**PROBLEM DETAILS**: What's needed is an exact copy of all the data below, without pictures.
------
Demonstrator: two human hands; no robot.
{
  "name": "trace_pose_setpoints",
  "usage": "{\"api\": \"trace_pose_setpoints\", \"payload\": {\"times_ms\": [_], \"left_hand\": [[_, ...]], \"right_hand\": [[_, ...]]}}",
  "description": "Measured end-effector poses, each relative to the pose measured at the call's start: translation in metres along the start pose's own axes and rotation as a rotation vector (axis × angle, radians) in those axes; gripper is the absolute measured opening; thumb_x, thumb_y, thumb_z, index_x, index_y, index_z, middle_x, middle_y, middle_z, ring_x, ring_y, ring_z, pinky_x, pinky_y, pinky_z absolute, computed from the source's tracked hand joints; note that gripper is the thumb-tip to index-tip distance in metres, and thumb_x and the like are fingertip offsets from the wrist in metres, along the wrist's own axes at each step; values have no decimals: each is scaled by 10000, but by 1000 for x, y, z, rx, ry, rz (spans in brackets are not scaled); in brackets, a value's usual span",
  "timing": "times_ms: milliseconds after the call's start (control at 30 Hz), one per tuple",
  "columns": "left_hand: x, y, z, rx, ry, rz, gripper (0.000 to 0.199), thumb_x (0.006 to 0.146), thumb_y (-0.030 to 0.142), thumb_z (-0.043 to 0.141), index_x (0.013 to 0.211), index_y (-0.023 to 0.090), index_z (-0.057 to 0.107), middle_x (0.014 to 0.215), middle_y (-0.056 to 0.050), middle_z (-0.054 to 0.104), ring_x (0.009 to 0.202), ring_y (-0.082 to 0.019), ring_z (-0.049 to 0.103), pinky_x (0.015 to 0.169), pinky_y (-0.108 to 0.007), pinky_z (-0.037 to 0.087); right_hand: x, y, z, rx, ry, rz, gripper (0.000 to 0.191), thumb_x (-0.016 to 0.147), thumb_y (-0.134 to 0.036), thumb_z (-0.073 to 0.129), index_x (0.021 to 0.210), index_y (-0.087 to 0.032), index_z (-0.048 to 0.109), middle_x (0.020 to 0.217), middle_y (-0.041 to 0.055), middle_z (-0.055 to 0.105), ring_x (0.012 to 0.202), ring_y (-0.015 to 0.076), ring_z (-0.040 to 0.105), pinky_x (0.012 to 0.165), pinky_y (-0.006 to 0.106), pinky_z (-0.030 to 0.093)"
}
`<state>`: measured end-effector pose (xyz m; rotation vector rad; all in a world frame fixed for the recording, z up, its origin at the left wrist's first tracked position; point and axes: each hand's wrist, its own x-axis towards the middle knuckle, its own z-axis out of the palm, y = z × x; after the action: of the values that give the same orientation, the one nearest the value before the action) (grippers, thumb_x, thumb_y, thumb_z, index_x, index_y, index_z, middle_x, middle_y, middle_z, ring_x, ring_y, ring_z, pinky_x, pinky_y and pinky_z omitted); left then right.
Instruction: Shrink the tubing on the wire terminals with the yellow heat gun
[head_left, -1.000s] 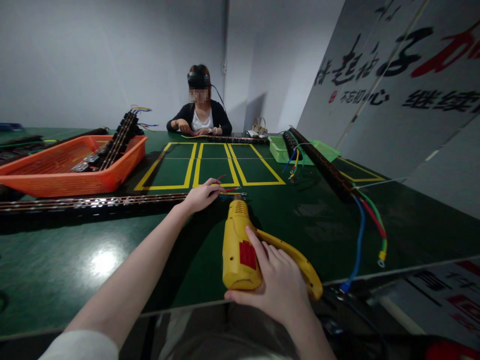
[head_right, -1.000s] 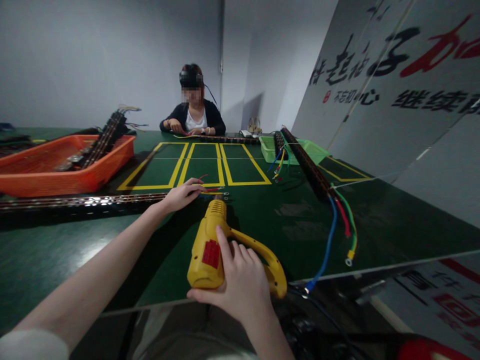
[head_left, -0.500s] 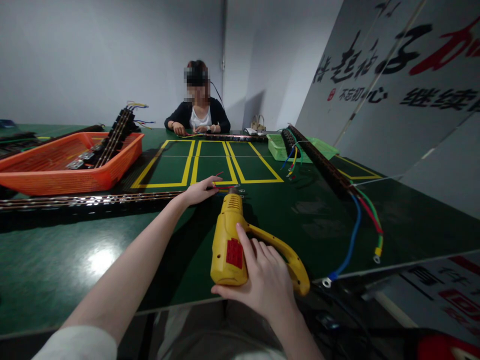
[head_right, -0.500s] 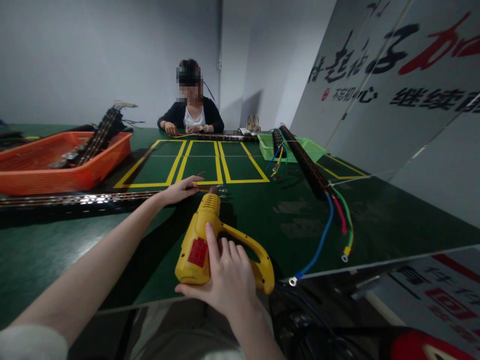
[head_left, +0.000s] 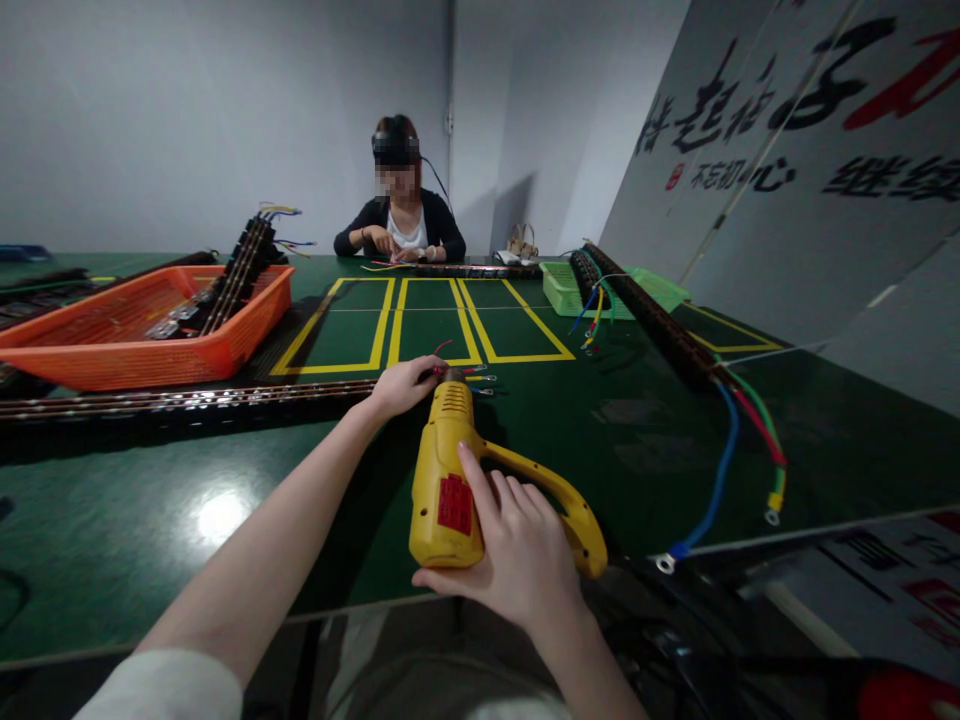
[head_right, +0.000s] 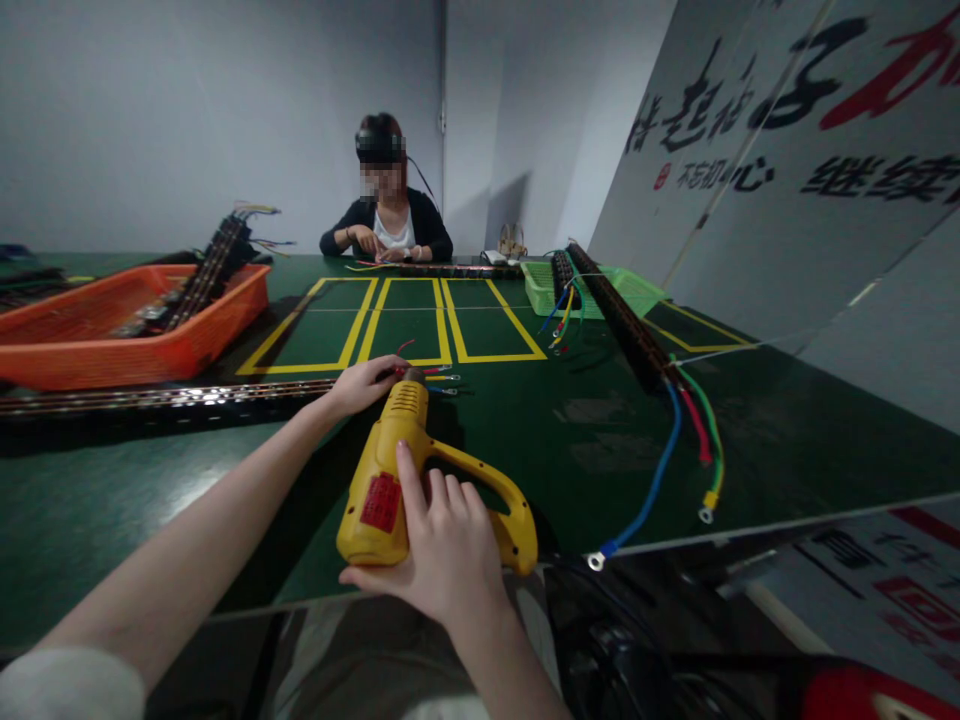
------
**REPLY**:
Demonstrator: two human hands; no robot.
{
  "name": "trace_pose_setpoints",
  "usage": "{\"api\": \"trace_pose_setpoints\", \"payload\": {\"times_ms\": [_], \"left_hand\": [[_, ...]], \"right_hand\": [[_, ...]]}}",
  "description": "Measured end-effector poses, each relative to the pose measured at the call's start: translation in metres along the start pose's own axes and rotation as a rotation vector (axis × angle, radians) in those axes; gripper is the absolute measured opening; thumb_x, thumb_y, thumb_z, index_x, index_y, index_z, middle_x, middle_y, middle_z, ring_x, ring_y, ring_z, pinky_x, pinky_y, pinky_z absolute, computed from the source's tracked hand joints; note that gripper is the thumb-tip to index-tip distance in metres, and thumb_x and the like are fingertip offsets from the wrist in metres, along the wrist's own axes at each step; values have no decimals: each is scaled by 10000, but by 1000 for x, y, z, rx, ry, rz (spans in brackets are not scaled); in brackets, a value's usual span",
  "timing": "times_ms: milliseconds after the call's start (control at 30 Hz), one per tuple",
  "columns": "left_hand: x, y, z, rx, ry, rz, gripper (0.000 to 0.199), thumb_x (0.006 to 0.146), thumb_y (-0.030 to 0.142), thumb_z (-0.043 to 0.141), index_x (0.013 to 0.211), index_y (-0.023 to 0.090), index_z (-0.057 to 0.107), middle_x (0.014 to 0.215), middle_y (-0.056 to 0.050), middle_z (-0.054 to 0.104), ring_x (0.009 to 0.202), ring_y (-0.082 to 0.019), ring_z (-0.049 to 0.103), pinky_x (0.015 to 0.169), pinky_y (-0.108 to 0.007), pinky_z (-0.037 to 0.087); right_hand: x, y, z, rx, ry, rz, gripper (0.000 to 0.191), thumb_x (-0.016 to 0.147), thumb_y (-0.134 to 0.036), thumb_z (-0.073 to 0.129), index_x (0.021 to 0.210), index_y (-0.087 to 0.032), index_z (-0.048 to 0.109), middle_x (0.020 to 0.217), middle_y (-0.041 to 0.055), middle_z (-0.055 to 0.105), ring_x (0.012 to 0.202), ring_y (-0.015 to 0.076), ring_z (-0.040 to 0.105), pinky_x (0.012 to 0.165), pinky_y (-0.006 to 0.106), pinky_z (-0.030 to 0.093)"
}
`<state>`: measured end-effector pose (xyz m; rotation vector rad; all in a world frame fixed for the recording, z up, its origin at the left wrist's first tracked position; point and axes: each hand's wrist, its own x-axis towards the middle knuckle, its own z-axis out of the palm, y = z × x; after the action: of the values that give the same orientation, the one nearest the value before the action) (grippers, thumb_x, thumb_y, thumb_z, index_x, index_y, index_z, middle_x, middle_y, middle_z, ring_x, ring_y, ring_z, pinky_x, pinky_y and pinky_z omitted); left then right.
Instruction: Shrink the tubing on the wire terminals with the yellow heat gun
[head_left, -1.000s] 
[head_right, -1.000s] 
[head_left, -0.500s] 
[head_right, -0.500s] 
[head_left, +0.000s] 
[head_right, +0.000s] 

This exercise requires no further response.